Support micro-condos: three-unit homes on existing single family lots with the massing of a large house by developing condo templates.
Standardize servicing approvals so builders know what to expect.
Use the development charges to favour three-bedroom units.
Support co-housing projects to allow people to share living spaces in ways that suit their needs.
Combined, these measures could bring down prices by as much as 25% without affecting land values, and best of all, they could bring your family closer together.
Support for families means support for complete communities. My approach to housing and communities is shaped by my lived experience as an architect and my deep connection to both everyday people and thought leaders. This practical experience is what I want to bring to city hall.
Fixing Homelessness
You want parks for to be used as parks?
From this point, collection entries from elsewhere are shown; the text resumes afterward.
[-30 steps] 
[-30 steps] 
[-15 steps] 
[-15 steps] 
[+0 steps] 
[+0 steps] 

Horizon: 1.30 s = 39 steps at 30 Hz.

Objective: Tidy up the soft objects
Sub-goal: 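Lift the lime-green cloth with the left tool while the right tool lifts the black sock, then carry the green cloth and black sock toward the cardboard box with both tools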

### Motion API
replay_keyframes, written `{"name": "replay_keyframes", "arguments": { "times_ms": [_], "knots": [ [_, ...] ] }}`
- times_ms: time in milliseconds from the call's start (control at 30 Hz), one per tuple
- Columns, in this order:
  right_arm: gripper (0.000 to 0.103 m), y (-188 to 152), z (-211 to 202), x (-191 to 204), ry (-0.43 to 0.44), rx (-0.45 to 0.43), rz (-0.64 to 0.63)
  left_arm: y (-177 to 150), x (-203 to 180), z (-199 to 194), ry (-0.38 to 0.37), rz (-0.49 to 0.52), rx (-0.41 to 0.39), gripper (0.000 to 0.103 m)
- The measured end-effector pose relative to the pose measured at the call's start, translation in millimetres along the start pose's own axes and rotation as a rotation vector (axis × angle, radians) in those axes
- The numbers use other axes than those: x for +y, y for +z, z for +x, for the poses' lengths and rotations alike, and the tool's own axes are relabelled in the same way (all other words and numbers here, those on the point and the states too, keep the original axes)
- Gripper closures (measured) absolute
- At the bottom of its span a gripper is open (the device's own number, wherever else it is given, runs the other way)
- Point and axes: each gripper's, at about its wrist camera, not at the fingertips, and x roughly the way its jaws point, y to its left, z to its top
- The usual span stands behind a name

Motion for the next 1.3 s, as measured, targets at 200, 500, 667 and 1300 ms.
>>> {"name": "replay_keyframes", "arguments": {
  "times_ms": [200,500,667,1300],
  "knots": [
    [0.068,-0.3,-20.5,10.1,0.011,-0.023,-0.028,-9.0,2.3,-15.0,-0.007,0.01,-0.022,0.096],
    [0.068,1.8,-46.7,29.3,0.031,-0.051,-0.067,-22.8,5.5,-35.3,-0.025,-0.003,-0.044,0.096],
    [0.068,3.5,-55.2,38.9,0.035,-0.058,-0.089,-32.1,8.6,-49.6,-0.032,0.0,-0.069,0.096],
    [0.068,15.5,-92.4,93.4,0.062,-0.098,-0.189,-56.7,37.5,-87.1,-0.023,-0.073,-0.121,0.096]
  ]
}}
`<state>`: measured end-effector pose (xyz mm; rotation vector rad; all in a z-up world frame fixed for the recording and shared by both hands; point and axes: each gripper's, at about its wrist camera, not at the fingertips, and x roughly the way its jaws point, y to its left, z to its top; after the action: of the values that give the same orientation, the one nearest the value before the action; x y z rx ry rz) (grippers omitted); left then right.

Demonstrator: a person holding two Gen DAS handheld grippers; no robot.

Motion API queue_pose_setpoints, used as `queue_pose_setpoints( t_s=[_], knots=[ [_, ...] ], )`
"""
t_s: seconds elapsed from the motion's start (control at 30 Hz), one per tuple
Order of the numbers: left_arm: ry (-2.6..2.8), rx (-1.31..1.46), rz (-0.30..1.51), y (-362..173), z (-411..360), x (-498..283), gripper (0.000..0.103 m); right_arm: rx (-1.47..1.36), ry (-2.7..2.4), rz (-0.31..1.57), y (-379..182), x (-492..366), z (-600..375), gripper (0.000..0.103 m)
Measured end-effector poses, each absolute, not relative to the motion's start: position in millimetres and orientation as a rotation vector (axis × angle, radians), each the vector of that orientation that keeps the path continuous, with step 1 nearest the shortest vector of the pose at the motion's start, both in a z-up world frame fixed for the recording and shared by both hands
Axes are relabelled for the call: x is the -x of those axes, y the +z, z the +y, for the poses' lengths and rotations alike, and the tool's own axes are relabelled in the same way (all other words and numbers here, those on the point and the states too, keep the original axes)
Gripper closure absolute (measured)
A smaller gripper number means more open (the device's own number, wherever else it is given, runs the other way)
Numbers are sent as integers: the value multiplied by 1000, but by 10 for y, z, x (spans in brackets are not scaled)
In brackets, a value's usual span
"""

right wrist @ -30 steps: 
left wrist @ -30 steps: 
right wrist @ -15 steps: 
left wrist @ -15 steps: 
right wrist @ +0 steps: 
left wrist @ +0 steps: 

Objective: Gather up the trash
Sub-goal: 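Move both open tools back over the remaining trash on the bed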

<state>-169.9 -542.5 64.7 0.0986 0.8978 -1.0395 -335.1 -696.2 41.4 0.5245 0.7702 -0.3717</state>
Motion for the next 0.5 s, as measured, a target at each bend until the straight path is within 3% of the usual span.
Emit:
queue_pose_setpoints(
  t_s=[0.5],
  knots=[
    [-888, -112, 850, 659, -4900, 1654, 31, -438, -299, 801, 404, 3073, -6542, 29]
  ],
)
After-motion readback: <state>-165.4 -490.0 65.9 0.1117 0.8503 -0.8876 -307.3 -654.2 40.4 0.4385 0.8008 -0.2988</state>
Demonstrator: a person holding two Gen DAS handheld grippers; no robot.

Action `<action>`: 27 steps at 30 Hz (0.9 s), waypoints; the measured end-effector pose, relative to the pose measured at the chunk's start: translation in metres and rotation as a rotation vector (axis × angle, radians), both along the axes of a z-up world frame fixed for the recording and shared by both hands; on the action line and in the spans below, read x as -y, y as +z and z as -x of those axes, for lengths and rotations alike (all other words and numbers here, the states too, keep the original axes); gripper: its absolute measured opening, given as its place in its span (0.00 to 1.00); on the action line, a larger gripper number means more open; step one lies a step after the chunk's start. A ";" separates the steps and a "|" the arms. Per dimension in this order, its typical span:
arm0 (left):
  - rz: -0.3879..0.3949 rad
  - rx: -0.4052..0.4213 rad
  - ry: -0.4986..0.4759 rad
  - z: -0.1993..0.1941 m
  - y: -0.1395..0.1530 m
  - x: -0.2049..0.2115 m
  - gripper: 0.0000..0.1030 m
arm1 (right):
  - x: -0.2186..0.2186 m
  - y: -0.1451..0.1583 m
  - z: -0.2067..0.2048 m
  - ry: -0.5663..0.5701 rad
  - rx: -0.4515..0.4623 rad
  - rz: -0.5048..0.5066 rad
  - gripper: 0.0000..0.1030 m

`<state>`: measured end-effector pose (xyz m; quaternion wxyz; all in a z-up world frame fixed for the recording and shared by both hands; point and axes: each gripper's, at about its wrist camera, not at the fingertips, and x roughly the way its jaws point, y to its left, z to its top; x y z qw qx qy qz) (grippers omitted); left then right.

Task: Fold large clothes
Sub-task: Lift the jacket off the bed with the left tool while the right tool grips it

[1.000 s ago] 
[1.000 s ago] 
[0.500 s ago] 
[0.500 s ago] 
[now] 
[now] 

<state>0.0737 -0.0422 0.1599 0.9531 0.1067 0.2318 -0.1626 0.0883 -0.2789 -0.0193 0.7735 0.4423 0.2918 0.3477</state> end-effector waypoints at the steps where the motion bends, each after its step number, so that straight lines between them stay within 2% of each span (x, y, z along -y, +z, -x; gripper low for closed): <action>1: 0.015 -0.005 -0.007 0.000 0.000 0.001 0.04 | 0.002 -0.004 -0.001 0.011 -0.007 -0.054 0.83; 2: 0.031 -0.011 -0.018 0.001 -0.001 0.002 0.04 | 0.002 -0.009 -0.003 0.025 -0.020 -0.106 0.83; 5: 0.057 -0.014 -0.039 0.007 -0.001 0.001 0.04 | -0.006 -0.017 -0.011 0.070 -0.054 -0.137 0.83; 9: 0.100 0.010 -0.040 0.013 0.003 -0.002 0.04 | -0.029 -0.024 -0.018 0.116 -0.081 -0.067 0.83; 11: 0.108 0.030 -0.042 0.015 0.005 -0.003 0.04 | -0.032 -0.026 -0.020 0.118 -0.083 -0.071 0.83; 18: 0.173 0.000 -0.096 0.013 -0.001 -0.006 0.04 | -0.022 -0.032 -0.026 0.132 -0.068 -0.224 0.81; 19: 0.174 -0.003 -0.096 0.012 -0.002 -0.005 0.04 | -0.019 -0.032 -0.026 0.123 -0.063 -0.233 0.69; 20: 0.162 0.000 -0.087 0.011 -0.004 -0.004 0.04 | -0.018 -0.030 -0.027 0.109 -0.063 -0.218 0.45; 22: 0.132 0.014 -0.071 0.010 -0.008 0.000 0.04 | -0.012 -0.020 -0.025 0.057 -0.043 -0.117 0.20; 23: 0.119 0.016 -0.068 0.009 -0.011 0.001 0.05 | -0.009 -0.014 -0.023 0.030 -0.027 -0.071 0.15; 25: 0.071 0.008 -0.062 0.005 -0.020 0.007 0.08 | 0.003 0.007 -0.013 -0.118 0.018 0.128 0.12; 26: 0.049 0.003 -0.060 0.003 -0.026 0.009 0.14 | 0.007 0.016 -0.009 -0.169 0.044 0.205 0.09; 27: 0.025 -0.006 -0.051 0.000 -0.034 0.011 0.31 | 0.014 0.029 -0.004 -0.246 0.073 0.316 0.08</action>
Fix Homelessness.
I have a depth of experience solving interconnected problems in a practical way.
A sixty-something woman whom we know came to our office asking us to sign a letter of support. She was seeking a $25,000 grant from the federal government for a project to assist homeless seniors and had recently become homeless herself. She was living in a tent.
A Ward 15 voter told us he is uncomfortable walking from the subway through his local park because homeless people are in it every night.
It’s musical chairs. As we have fewer and fewer affordable apartments, those with a bit more money get a home, and some are pushed out. It’s speeding up as more people come to the city, and more small apartments are gutted for renovictions to condos or demolished for larger, more expensive buildings.
This is tied to community safety. After couch surfing options have been exhausted, people camp in the parks, sleep under bridges or live in the subways and sleep on sewer gratings. We cannot treat addiction and mental illness for people who lack secure housing.
What can we do?
Halt the demolition of any apartment building, where all existing tenants have not found new homes at reasonable prices.
Use city land to build housing, above existing facilities if necessary.
Favour non-profit rental ownership over pro-profit for new rent geared to income (RGI) housing and development charge relief.
Work with Canada Mortgage and Housing Corp. (CMHC) to streamline development financing for non-profits.
Purchase distressed condo projects, if the price is right!
We can't allow Torontonians to freeze on our streets or in our parks.
Housing for Downsizers
When creating complete communities, we also need to consider older adults. They too need housing that is appropriate for their life stage. Many of them live alone in houses that are too large for them.
When seniors want to move out of a large house and into something smaller, what is important to them? Two things: cost and tenure.
Cost, of course, because their income is fixed and you need to make it last an unknown amount of time.
And tenure, meaning you get to decide when to leave. We all hate being renovicted, but it’s particularly tough being renovicted in your nineties.
A condo apartment is relatively stable, but not much cheaper than a house, and there can be unexpected costs and levies.
If you rent, there is more money left from the sale of the house, but it may have to last 20 to 30 years at unknown rental rates!
On the other hand, staying in a house that you own if the mortgage has been paid off, even if it’s a bit lonely, is much less risky.
But the most important part is that moving any distance means that you become disconnected from family and lose your network of friends, activists and volunteer work. The things that make life worth living.
What can the city do?
Support community groups that want to create non-profit rental housing for seniors.
Provide management services for seniors who want to create a second unit in their homes.
These approaches illustrate approaches for both seniors who want to stay in their homes and seniors who want to downsize. It’s about care and respect. Vote for me if you want to see complete communities that have housing, services, and amenities for people of all ages and stages.